The AmeriCorps National Civilian Community Corps reached the agreement after the ACLU filed an administrative complaint contending that the program violated the Rehabilitation Act of 1973, the federal law banning disability discrimination by federal agencies. The ACLU has information in a blog post and a Sept. 16 press release.

The lead plaintiff, Susie Balcom, received a conditional offer to work as a support team leader from the national program after graduating from college with a 4.0 grade-point average and spending two terms in the AmeriCorps state program in Michigan.

The offer was rescinded after Balcom disclosed on a medical questionnaire that she had attended three counseling sessions for anxiety. She had sought the treatment after being groped by a co-worker, but she had continued to work and excel in school after the incident, she told an AmeriCorps counselor.

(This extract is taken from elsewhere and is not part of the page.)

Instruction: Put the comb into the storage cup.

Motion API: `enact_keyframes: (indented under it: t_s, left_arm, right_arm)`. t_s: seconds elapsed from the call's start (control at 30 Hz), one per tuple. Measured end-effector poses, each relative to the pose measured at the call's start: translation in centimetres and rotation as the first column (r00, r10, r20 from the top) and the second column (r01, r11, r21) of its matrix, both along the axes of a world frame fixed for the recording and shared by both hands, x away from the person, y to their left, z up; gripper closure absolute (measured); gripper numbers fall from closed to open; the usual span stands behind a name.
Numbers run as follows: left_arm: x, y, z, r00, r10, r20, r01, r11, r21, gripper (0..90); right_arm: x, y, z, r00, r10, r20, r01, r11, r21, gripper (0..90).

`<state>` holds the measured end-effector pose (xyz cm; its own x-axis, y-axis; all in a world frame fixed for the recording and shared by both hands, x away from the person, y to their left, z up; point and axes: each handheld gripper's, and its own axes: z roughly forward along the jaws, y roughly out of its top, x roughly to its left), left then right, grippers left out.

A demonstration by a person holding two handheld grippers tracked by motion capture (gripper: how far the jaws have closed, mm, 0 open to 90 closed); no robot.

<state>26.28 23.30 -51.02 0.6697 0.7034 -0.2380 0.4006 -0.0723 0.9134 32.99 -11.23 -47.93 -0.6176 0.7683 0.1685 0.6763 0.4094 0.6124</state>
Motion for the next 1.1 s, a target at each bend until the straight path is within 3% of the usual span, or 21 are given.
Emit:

The AmeriCorps National Civilian Community Corps is a full-time residential program for men and women ages 18 to 24 that strengthens communities through work such as clearing trails for national parks, building homes for needy families, and supporting disaster relief.

As a result of the settlement, AmeriCorps will use a new health screening questionnaire that focuses on whether applicants can perform the core functions of the job, with or without reasonable accommodations. AmeriCorps will also implement a new formal system in which applicants and current employees can request reasonable accommodations.

AmeriCorps will also invite class members who are within its age guidelines to reapply and will compensate those who applied and were not placed in the program. AmeriCorps will also establish a recruitment program for people with disabilities. The settlement also provides for payment of at least $150,000 in attorney fees.